@@ -462,6 +462,14 @@ void intel_pmu_lbr_add(struct perf_event *event)
if (!x86_pmu.lbr_nr)
return;
+ /*
+ * An lbr event without a counter indicates this is for the vcpu lbr
+ * emulation, so set the vcpu_lbr flag when the vcpu lbr event
+ * gets scheduled on the lbr here.
+ */
+ if (is_no_counter_event(event))
+ cpuc->vcpu_lbr = 1;
+
cpuc->br_sel = event->hw.branch_reg.reg;
if (branch_user_callstack(cpuc->br_sel) && event->ctx->task_ctx_data) {
@@ -509,6 +517,14 @@ void intel_pmu_lbr_del(struct perf_event *event)
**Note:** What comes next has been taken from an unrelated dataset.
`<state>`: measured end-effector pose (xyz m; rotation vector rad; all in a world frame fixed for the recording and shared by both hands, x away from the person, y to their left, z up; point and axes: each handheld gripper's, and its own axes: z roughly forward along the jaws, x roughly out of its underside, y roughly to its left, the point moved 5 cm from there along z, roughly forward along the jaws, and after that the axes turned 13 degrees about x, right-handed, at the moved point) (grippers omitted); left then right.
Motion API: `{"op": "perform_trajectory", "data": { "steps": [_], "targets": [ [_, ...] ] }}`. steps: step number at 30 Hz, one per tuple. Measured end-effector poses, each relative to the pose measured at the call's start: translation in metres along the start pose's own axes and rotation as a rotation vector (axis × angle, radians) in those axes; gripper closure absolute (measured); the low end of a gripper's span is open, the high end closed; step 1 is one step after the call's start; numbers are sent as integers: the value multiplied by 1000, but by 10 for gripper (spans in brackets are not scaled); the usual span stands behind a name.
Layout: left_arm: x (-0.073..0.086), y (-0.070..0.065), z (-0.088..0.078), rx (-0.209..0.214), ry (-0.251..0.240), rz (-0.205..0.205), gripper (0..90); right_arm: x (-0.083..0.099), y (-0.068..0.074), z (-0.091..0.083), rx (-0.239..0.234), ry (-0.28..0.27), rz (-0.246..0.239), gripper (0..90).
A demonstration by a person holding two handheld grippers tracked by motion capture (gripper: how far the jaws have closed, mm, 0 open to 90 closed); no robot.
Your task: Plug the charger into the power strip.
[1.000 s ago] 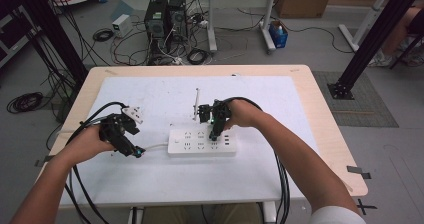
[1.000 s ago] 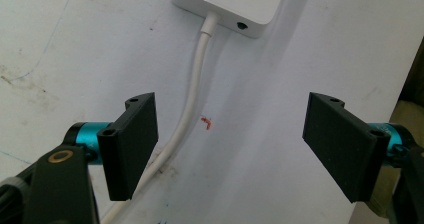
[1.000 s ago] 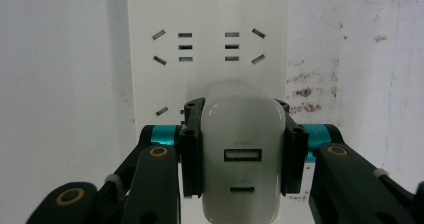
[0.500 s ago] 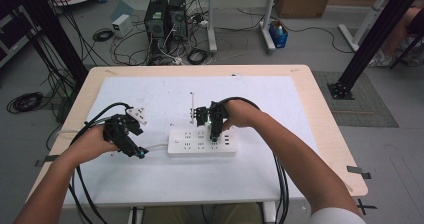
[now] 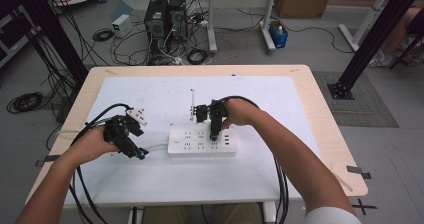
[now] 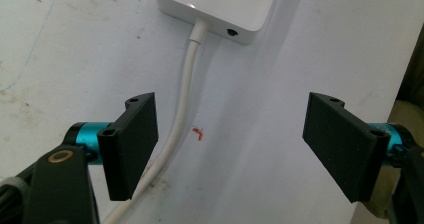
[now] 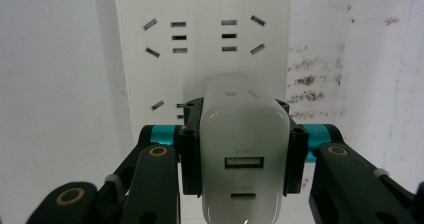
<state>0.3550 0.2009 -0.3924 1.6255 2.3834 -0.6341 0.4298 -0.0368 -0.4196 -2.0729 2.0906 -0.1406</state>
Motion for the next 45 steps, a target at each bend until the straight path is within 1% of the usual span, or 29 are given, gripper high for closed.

task_ctx->lbr_callstack_users--;
}
+ /*
+ * An lbr event without a counter indicates this is for the vcpu lbr
+ * emulation, so clear the vcpu_lbr flag when the vcpu's lbr event
+ * gets scheduled out from the lbr.
+ */
+ if (is_no_counter_event(event))
+ cpuc->vcpu_lbr = 0;
+
if (x86_pmu.intel_cap.pebs_baseline && event->attr.precise_ip > 0)
cpuc->lbr_pebs_users--;
cpuc->lbr_users--;
@@ -521,7 +537,12 @@ void intel_pmu_lbr_enable_all(bool pmi)
{
struct cpu_hw_events *cpuc = this_cpu_ptr(&cpu_hw_events);
- if (cpuc->lbr_users)
+ /*
+ * The vcpu lbr emulation doesn't need host to enable lbr at this
+ * point, because the guest will set the enabling at a proper time
+ * itself.
+ */
+ if (cpuc->lbr_users && !cpuc->vcpu_lbr)
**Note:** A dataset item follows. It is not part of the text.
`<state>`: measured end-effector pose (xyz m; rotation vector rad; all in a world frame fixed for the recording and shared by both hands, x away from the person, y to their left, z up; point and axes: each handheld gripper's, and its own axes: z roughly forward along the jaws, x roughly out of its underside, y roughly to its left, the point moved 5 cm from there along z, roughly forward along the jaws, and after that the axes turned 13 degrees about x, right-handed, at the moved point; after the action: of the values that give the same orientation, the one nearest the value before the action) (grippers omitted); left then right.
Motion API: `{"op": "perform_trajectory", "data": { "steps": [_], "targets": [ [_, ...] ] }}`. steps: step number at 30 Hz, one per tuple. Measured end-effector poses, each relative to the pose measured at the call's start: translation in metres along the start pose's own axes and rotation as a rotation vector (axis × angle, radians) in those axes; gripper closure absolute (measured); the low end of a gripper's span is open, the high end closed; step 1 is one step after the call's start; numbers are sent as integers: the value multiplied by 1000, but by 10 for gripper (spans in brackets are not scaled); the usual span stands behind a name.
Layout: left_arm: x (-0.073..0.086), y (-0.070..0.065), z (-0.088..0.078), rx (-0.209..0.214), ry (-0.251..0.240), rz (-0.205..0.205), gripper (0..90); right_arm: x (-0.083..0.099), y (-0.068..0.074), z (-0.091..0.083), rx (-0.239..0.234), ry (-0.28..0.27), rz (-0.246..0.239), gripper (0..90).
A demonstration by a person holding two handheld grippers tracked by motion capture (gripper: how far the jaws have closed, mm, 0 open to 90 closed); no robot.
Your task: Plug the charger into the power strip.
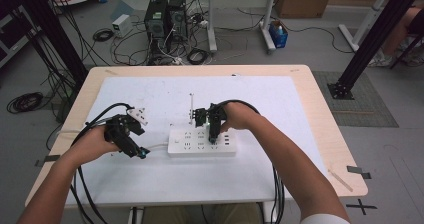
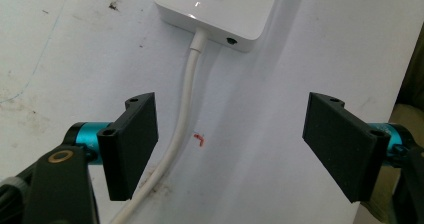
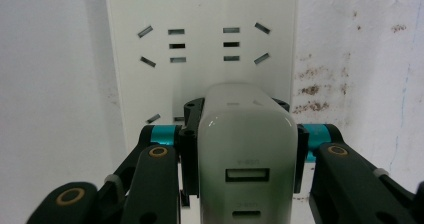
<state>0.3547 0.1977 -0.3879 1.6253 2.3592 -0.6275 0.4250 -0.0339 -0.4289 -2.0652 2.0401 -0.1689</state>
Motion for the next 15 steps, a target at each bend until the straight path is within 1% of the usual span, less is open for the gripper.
{"op": "perform_trajectory", "data": {
  "steps": [1,2,3,4,5,6,7,8,10,12,13,15],
  "targets": [
    [0,0,0,-2,-3,-1,223,0,0,0,4,-2,-2,620],
    [0,0,0,-1,-1,0,223,0,1,0,17,-1,1,576],
    [0,0,-1,-2,5,5,223,0,2,0,29,13,7,457],
    [0,0,-1,-4,3,6,223,1,1,0,25,14,21,348],
    [1,1,-1,-4,3,6,223,1,-1,0,14,13,72,274],
    [2,1,-2,-7,6,4,223,2,-2,-3,9,-5,111,267],
    [3,1,-2,-5,-2,-2,222,2,-4,-7,20,-36,123,234],
    [4,2,-2,-7,3,1,223,3,-5,-11,29,-52,145,217],
    [4,3,-1,-4,0,-4,223,6,-8,-19,15,-58,186,217],
    [3,3,-1,-5,-5,0,223,9,-10,-26,14,-76,206,217],
    [3,3,-1,-3,-4,1,223,12,-12,-30,17,-96,213,217],
    [2,4,-1,-2,1,4,223,16,-14,-37,31,-121,243,217]
  ]
}}
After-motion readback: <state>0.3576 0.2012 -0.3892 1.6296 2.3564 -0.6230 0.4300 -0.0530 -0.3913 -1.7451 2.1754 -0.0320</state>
__intel_pmu_lbr_enable(pmi);
}
@@ -529,7 +550,11 @@ void intel_pmu_lbr_disable_all(void)
{
struct cpu_hw_events *cpuc = this_cpu_ptr(&cpu_hw_events);
- if (cpuc->lbr_users)
+ /*
+ * Same as intel_pmu_lbr_enable_all, the guest is responsible for
+ * clearing the enabling itself.
+ */
+ if (cpuc->lbr_users && !cpuc->vcpu_lbr)
__intel_pmu_lbr_disable();
}
@@ -668,8 +693,12 @@ void intel_pmu_lbr_read(void)
*
* This could be smarter and actually check the event,
* but this simple approach seems to work for now.
+ *
+ * And no need to read the lbr msrs here if the vcpu lbr event
+ * is using it, as the guest will read them itself.
*/
- if (!cpuc->lbr_users || cpuc->lbr_users == cpuc->lbr_pebs_users)
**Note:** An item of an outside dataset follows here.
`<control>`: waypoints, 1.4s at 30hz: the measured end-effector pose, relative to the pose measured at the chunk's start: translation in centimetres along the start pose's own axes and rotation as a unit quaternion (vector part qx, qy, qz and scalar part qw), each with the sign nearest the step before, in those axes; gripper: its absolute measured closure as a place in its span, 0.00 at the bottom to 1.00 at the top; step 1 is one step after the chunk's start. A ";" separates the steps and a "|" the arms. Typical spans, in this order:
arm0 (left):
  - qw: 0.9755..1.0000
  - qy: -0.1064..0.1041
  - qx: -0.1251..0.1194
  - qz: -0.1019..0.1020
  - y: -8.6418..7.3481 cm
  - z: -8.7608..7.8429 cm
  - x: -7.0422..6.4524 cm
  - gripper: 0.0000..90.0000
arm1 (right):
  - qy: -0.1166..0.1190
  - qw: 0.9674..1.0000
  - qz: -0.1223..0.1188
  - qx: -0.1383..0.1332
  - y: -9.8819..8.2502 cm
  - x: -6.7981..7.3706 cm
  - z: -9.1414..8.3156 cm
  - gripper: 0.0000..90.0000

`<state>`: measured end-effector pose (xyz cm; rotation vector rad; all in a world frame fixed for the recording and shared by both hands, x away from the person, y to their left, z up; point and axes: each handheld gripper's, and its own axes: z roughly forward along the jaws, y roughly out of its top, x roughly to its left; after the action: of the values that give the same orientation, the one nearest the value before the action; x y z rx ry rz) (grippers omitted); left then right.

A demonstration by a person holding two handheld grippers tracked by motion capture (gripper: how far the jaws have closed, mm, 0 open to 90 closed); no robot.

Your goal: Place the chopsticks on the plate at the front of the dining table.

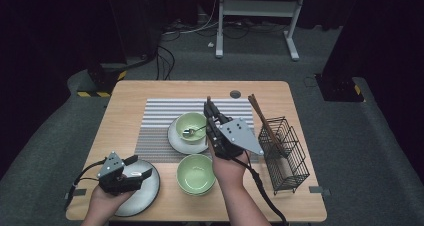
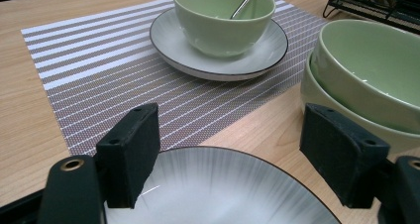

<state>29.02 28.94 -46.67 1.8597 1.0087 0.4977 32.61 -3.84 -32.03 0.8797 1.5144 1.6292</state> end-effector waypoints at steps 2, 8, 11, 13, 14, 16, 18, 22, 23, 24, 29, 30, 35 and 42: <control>1.000 -0.001 0.000 0.004 0.0 0.0 0.0 0.27 | 0.003 1.000 0.002 0.001 0.0 0.3 0.1 0.93; 1.000 0.000 -0.008 0.001 0.0 -0.3 0.0 0.27 | 0.011 1.000 0.001 0.001 -0.1 1.3 0.5 0.93; 1.000 -0.001 -0.007 -0.002 0.1 -0.2 0.2 0.27 | 0.014 1.000 0.000 0.000 -0.2 1.8 0.6 0.93; 1.000 -0.001 -0.011 -0.004 0.2 -0.2 0.2 0.27 | 0.018 1.000 0.002 0.001 -0.3 2.0 0.8 0.93; 1.000 -0.001 -0.012 -0.002 0.2 -0.3 0.1 0.27 | 0.020 1.000 0.005 0.001 -0.4 2.2 0.8 0.93; 1.000 -0.002 -0.012 -0.001 0.1 -0.3 0.1 0.27 | 0.022 1.000 0.008 0.001 -0.6 2.5 0.9 0.93; 1.000 -0.005 -0.013 -0.004 0.1 -0.2 0.2 0.28 | 0.025 1.000 0.011 0.002 -0.8 2.7 1.0 0.93; 1.000 -0.007 -0.017 -0.004 0.1 -0.3 0.0 0.29 | 0.030 0.999 0.010 0.005 -1.1 3.2 1.2 0.93; 1.000 -0.007 -0.016 -0.003 0.1 -0.3 0.0 0.30 | 0.031 0.999 0.010 0.005 -1.1 3.4 1.3 0.93; 1.000 -0.008 -0.015 -0.003 0.1 -0.2 0.1 0.30 | 0.033 0.999 0.010 0.004 -1.2 3.5 1.3 0.93; 1.000 -0.010 -0.021 -0.003 0.2 -0.3 -0.1 0.30 | 0.040 0.999 0.012 0.004 -1.3 3.9 1.5 0.93; 1.000 -0.011 -0.021 -0.003 0.1 -0.3 -0.2 0.30 | 0.041 0.999 0.011 0.005 -1.4 3.9 1.5 0.93; 1.000 -0.015 -0.027 -0.003 0.4 -0.3 -0.3 0.31 | 0.043 0.999 0.013 0.005 -1.4 4.1 1.4 0.93; 0.999 -0.017 -0.032 -0.006 0.7 0.0 -0.4 0.31 | 0.050 0.999 0.018 0.004 -1.6 4.3 1.3 0.93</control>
<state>29.10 28.43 -46.06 1.7987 0.9705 0.4836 31.70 0.64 -33.52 0.8441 1.5819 1.7167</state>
+ if (!cpuc->lbr_users || cpuc->vcpu_lbr ||
+ cpuc->lbr_users == cpuc->lbr_pebs_users)
return;
if (x86_pmu.intel_cap.lbr_format == LBR_FORMAT_32)
@@ -802,6 +831,9 @@ int intel_pmu_setup_lbr_filter(struct perf_event *event)
if (!x86_pmu.lbr_nr)
return -EOPNOTSUPP;
+ if (event->attr.exclude_host && is_kernel_event(event))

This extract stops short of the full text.